▶ [TASK TO CARRY OUT] For the listing below, print exactly the lines from the line with "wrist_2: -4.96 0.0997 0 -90" to the line with "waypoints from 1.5", both included, and nothing beyond them.

▶ [RECORDS FOR THIS TASK]
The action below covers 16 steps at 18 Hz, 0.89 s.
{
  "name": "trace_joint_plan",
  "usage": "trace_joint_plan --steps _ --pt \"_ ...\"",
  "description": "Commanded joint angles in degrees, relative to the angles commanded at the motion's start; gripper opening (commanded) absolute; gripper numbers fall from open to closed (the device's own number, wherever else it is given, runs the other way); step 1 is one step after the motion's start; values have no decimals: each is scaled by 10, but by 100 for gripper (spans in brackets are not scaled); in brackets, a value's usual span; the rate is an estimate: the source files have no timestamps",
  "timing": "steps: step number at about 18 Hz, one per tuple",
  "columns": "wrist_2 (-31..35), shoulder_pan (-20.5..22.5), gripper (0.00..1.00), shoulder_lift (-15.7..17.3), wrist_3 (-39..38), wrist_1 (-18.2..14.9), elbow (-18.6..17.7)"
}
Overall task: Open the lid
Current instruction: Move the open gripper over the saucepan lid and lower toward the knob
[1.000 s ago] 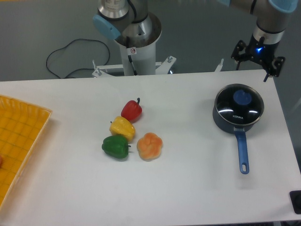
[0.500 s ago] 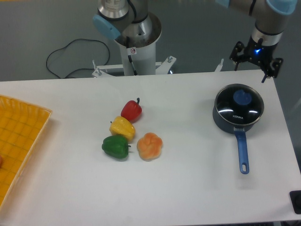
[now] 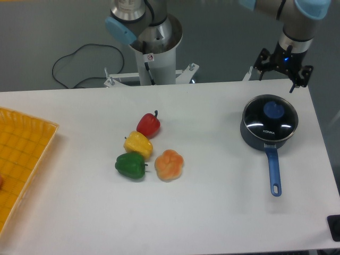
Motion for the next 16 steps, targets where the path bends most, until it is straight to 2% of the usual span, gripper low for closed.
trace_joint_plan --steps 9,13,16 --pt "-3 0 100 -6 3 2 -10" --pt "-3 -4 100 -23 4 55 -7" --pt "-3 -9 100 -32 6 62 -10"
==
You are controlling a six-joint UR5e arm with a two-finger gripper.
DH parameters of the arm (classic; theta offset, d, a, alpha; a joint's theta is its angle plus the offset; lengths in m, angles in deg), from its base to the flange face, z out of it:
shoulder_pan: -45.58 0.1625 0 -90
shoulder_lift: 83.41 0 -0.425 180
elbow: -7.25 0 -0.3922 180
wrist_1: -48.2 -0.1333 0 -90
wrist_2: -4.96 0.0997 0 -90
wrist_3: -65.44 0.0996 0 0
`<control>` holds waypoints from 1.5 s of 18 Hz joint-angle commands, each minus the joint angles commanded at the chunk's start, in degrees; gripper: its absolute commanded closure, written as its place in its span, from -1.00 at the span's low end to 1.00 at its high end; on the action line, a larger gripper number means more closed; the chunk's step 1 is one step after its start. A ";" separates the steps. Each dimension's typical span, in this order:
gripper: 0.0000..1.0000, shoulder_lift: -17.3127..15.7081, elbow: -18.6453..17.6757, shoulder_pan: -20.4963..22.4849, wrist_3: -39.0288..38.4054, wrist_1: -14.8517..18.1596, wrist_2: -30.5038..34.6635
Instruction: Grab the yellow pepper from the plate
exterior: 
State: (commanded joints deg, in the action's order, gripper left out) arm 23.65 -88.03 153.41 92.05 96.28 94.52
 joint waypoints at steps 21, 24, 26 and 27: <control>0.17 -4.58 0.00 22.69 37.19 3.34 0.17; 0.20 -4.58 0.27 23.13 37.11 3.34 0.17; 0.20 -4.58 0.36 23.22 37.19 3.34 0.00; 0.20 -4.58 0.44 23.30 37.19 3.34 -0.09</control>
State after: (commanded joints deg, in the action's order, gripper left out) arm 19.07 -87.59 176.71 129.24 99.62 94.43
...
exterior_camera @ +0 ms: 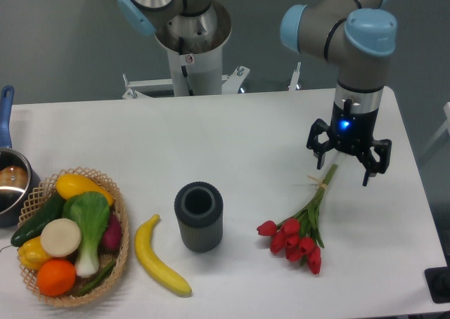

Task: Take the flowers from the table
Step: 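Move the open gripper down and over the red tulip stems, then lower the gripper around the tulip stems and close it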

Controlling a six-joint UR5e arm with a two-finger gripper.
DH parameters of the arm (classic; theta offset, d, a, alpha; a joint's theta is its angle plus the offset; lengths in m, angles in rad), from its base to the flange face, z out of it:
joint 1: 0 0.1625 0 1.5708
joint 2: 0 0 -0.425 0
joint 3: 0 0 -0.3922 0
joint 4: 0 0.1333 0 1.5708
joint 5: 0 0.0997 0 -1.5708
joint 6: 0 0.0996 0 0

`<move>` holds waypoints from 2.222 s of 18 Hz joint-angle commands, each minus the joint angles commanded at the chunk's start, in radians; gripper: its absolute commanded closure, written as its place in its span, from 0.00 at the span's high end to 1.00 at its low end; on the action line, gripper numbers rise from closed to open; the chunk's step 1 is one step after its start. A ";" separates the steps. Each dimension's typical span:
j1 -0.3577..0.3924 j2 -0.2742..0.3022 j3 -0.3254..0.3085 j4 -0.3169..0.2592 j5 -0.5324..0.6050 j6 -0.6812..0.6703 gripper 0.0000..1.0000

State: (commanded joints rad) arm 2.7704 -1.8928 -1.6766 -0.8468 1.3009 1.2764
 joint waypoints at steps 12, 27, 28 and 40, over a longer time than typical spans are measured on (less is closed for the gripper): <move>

▶ [EXERCISE OUTPUT]
wrist_2: -4.96 0.0997 0 -90
wrist_3: -65.44 0.0996 0 0
`<control>` holds waypoints from 1.5 s of 18 Hz joint-angle commands, each minus the joint angles commanded at the chunk's start, in degrees; gripper: its absolute commanded closure, written as its place in its span, from -1.00 at the span's low end to 1.00 at its high end; on the action line, a larger gripper number means more closed; the chunk's step 1 is one step after its start. A ";" separates the steps. Each dimension's typical span, in this order:

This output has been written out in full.